Le Mois du Doc est de retour pour une 8e édition : du 1er au 30 novembre, le cinéma documentaire belge francophone sera une nouvelle fois mis à l’honneur au travers de projections, rencontres et événements aux quatre coins de la Fédération Wallonie-Bruxelles, mais aussi en TV, en VOD et en podcast.
A l’initiative du Centre du Cinéma et de l’Audiovisuel et de la Ministre de la Culture, Elisabeth Degryse, cet événement d’ampleur met chaque année en lumière la richesse et la diversité de notre cinéma du réel.
C’est Quentin Noirfalisse, journaliste et cinéaste, qui parrainera cette nouvelle édition marquée par le thème des territoires en documentaire, un thème qui apporte une teinte particulière à cette édition, au travers de plusieurs programmations et rencontres.
Plus de 180 séances sont proposées dans 112 espaces de diffusion répartis à Bruxelles (41) et en Wallonie (71). Aux côtés de nombreux centres culturels et bibliothèques, des cinémas, tiers-lieux, associations, musées et centre d’arts, ciné-clubs, résidences seniors, habitats groupés, théâtres, musées, écoles et une maison d’édition participent à l’édition 2025.
129 documentaires de formats (court, moyen ou long métrage) et de genres différents sont au programme, comme autant de fenêtres ouvertes sur des territoires aussi familiers qu’inattendus. Ces films traitent de valeurs universelles et fondamentales, replaçant, pour beaucoup l’être et la nature au cœur de l’œuvre. Plusieurs films anciens restaurés feront également l’événement durant cette nouvelle édition. Notons, entre autres, la diffusion de la version restaurée de LA GRANDE BARRIERE DE CORAIL (1969) présentée par Gérard Corbiau.
La plupart des projections seront suivies de rencontres avec les cinéastes ou de personnalités emblématiques.
La soirée d’ouverture du Mois du Doc présentera LA DERNIERE RIVE de Jean-François Ravagnan le 30 octobre au cinéma Palace, en présence de l’équipe du film et de Quentin Noirfalisse, parrain de l’édition.

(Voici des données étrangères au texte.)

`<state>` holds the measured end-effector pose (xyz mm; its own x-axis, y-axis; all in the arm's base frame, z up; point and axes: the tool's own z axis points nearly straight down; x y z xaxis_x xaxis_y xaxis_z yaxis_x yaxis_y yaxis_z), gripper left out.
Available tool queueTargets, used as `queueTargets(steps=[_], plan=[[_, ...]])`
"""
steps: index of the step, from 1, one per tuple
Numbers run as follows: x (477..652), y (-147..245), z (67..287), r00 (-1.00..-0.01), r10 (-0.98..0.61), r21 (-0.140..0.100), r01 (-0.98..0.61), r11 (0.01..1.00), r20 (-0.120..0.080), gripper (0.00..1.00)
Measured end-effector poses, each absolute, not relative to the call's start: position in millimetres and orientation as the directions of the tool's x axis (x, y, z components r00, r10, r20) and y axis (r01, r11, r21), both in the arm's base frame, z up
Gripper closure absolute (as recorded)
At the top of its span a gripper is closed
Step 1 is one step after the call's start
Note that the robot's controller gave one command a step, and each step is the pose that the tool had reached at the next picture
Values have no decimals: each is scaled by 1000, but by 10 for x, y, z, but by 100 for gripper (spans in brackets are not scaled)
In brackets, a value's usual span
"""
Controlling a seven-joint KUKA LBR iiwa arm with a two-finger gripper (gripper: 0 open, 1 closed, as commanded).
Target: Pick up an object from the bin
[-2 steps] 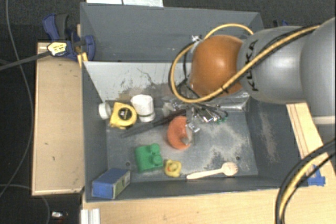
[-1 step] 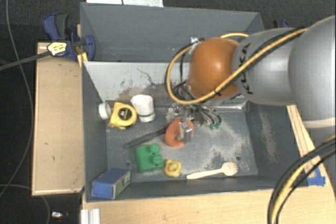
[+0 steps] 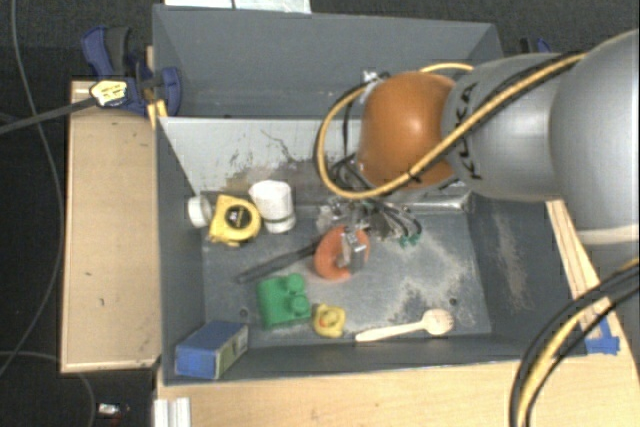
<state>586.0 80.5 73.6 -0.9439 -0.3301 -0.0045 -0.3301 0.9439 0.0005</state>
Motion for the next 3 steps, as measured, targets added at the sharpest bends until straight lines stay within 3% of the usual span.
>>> queueTargets(steps=[1,3], plan=[[5857,805,852,-944,-328,1,-328,945,-8,100],[5856,807,1667,-945,-327,1,-327,945,-8,100]])
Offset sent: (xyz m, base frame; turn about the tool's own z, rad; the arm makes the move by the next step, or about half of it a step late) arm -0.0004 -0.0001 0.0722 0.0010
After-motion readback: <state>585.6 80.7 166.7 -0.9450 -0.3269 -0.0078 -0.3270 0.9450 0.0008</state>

Au travers de récits de résilience, de choix, de filiation, de résistance, les films programmés posent autant de regards surprenants sur l’environnement, la mondialisation, la culture, la santé, la société dans le rapport à la migration, à la précarité, au handicap, aux genres. Plusieurs films abordent aussi des problématiques féministes, traitant notamment de la maternité. Par ailleurs, plusieurs films sur les prisons sont également projetés dans différents lieux, notamment dans le cadre des journées nationales des prisons.
Des programmes riches seront diffusés pour chaque région: Brabant Wallon, Hainaut, Liège, Namur, Luxembourg et Bruxelles. Et non seulement, de nombreux rendez-vous sont prévus en TV, en VOD ou en PODCAST, mais aussi l’événement sera émaillé de rendez-vous professionnels tout au long du mois du doc. Et cela ne s’arrête pas au milieu professionnel, puisque il y aura aussi une offre scolaire spécifique et renforcée.